Maybe it is easier to build what you're looking for by contributing to
plyrmr:
https://github.com/RevolutionAnalytics/plyrmr
It already implements "plyr for Hadoop" on top or the rmr2 package. Not
sure whether merging is already implemented, but using rmr2 it should
not be prohibitively difficult (hopefully).
Best,
M
On 12/03/2014 11:47 AM, Mike.Gahan wrote:
Hello all,
I absolutely love the rolling join capabilities of data.table. It is
extremely useful for the work I do. However, sometimes I work with data that
is too large to fit into RAM (even when using a large server).
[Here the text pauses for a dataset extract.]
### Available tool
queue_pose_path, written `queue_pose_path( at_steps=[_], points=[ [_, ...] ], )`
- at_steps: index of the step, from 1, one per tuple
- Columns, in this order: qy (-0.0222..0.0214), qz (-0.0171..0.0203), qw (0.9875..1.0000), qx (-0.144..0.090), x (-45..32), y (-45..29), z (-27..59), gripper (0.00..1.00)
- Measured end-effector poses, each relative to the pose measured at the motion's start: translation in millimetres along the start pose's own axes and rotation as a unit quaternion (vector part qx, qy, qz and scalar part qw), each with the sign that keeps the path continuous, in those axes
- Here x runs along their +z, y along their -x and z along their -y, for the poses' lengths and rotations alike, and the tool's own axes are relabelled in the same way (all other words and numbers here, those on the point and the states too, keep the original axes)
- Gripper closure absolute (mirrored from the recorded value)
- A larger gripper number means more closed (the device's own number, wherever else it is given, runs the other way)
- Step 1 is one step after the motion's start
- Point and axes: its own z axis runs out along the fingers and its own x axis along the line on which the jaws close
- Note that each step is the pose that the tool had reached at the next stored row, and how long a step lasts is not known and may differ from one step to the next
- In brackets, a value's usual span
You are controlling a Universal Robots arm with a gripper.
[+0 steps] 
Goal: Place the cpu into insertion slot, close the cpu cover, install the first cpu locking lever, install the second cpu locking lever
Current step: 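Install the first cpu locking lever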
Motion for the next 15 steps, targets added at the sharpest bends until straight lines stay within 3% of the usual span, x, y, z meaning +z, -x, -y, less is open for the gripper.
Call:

I want to
implement this rolling join code in a Java Map Reduce setting to be able to
leverage some of the other resources available at the company I work for.
Unfortunately I am not an experienced Java programmer. I figured that a
project like this would provide an excellent incentive to learn this skill.
My question is this: what data.table current code for rolling joins would be
most useful to reference in starting this project? I am guessing the
bmerge.c code
<https://github.com/Rdatatable/data.table/blob/master/src/bmerge.c> has
much of what I want. Any other code in the data.table package I should be
aware of? Any other advice that might make this process go more smoothly? I
know the function is based on a Modified Binary Search algorithm. Are there
any libraries anyone is aware of that might help this along?
I really appreciate all help.
Mike
--
View this message in context:
http://r.789695.n4.nabble.com/Rolling-Joins-Replicated-in-Java-MapReduce-tp4700329.html
Sent from the datatable-help mailing list archive at Nabble.com.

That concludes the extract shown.